Maybe it is worth just to see what happens if the inline function in net/route.h
is changed as the version in route.c by adding

/* If this rtable entry is not in the cache, we'd better free it once the
* refcnt goes to zero, because nobody else will... */
if ( rt && (rt->rt_flags & RTF_NOTCACHED) && (!rt->rt_refcnt) )
rt_free(rt);

I just wonder why that has been added from 2.0.30 to 2.0.31.

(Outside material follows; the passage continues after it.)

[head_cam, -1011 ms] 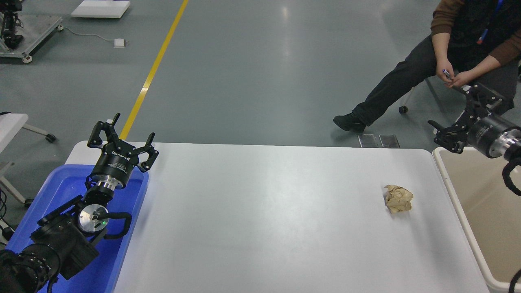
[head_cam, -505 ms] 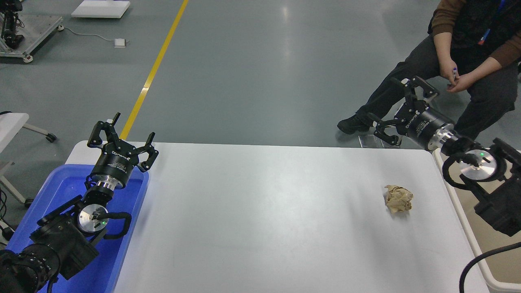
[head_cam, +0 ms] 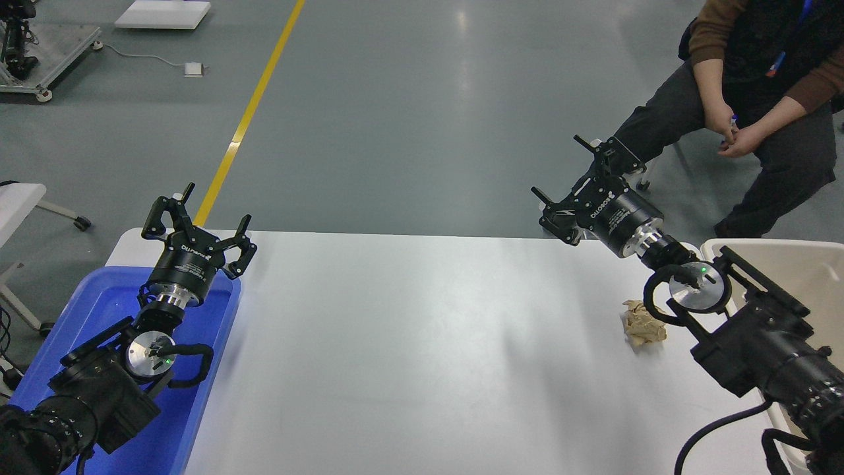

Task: Dispose of the paper cup in the dustbin

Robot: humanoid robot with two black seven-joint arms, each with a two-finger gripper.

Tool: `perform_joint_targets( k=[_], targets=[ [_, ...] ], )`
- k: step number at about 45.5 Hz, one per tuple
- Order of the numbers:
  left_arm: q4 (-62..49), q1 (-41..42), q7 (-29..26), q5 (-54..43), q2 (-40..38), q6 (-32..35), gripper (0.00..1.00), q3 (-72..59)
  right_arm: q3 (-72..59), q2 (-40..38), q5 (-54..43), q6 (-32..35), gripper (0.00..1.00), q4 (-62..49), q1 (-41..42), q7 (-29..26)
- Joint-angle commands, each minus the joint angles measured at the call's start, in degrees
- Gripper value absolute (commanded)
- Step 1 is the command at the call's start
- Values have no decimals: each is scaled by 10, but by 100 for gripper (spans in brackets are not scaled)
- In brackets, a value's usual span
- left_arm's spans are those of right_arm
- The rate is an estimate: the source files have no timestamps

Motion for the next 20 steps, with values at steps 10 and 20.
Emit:
perform_joint_targets(
  k=[10,20],
  targets=[
    [0,0,0,0,-1,0,100,0,16,43,-1,1,100,-5,-36,39],
    [0,0,1,0,0,0,100,-1,12,47,-1,1,100,-9,-45,41]
  ],
)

I'm not very experienced with this code, but I think:

rt_kick_free_queue is the bh and frees the elemensts of the
rt_free_queue list

Only rt_free adds elements to that list

Now rt_free ist called in ip_rt_check_expire, but only for those
which are cached. The same holds for rt_cache_flush and
rt_garbage_collect_1.

The call in rt_cache_add only is for error-handling and this is true
for ip_rt_slow_route, too.

So I assume who ever supplied that for 2.0.32 was right, he just
missed the inline function.

What is interesting is that from 2.0.30 to 2.0.31 ip_rt_slow_route() has been
changed:

if (ip_rt_lock == 1)
- rt_cache_add(hash, rth);
+ {
+ /* Don't add this to the rt_cache if a device was specified,
+ * because we might have skipped better routes which didn't
+ * point at the right device. */
+ if (dev != NULL)
+ rth->rt_flags |= RTF_NOTCACHED;
+ else
+ rt_cache_add(hash, rth);
+ }

In 2.0.30 there seems to be no uncached routes... Therefor I assume that both
changes are related and made by the same person. As I don't have the
pre-patches for 2.0.31 any more, I cannot say when this has been added.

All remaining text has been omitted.